Husserl's Transcendental Subject: Locus of Responsibility

In his introduction to the Formal and Transcendental Logic, Husserl claims that “The belief that science leads to wisdom—to an actually rational self-cognition and cognition of the world and God, and, by means of such cognition, to a life somehow to be shaped closer to perfection, a life truly worth living, a life of “happiness”, contentment, well-being, or the like—the great belief, once the substitute for religious belief, has…lost its force”(5). Consequently, we, the people who have allowed the connection between science and wisdom to lose its force, have also lost the ability to “self-responsibly justify the sense of our culture and, with our continued labor, make this sense actual” (5).

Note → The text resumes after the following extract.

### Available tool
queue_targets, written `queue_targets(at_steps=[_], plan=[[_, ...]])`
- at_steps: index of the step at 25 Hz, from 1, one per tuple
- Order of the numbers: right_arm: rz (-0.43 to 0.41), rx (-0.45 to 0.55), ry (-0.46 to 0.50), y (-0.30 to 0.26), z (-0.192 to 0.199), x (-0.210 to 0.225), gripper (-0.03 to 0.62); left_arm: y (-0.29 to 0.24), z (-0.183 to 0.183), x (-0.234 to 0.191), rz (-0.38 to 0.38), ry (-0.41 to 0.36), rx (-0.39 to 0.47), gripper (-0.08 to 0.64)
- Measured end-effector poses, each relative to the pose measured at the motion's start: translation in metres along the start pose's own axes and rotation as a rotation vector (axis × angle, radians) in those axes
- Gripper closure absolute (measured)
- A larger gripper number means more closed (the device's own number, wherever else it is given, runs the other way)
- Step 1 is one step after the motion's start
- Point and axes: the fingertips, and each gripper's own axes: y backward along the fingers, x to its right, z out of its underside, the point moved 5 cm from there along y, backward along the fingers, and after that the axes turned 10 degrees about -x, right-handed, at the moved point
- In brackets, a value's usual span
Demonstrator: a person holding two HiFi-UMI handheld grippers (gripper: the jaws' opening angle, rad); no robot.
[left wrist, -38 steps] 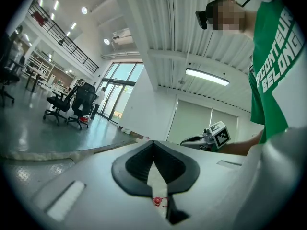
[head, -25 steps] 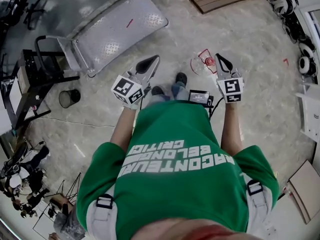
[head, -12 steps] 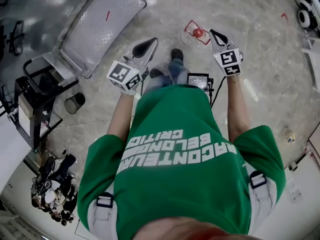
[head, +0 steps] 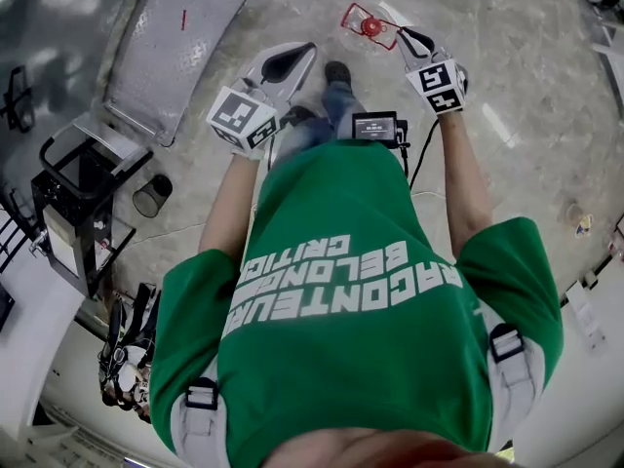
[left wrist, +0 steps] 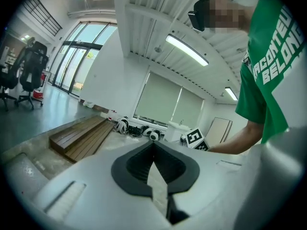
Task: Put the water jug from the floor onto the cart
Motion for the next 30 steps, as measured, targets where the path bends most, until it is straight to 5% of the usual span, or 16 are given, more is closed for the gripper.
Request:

Although Husserl wrote these words before our birth, how true do they ring in our ears today? We live during a time when science and responsibility, as an ethic, can seem distant from one another. I’ll give you an example. The discovery of nuclear power led directly to the establishment of the United States Nuclear Weapons program known as the Manhattan Project. Albert Einstein’s last public act was the signing of the Russell-Einstein Manifesto, which warned against “the dire consequences of nuclear war”. Last May, Joseph Rotblat, the youngest signatory of the Manifesto wrote a NYT Op-Ed piece just four months before his death. Dr. Rotblat wrote this piece for two reasons. The first was to remind us of the danger in separating science from ethics and the second was to voice his concern over how our culture, today, still hasn’t found an adequate way to bridge this gap.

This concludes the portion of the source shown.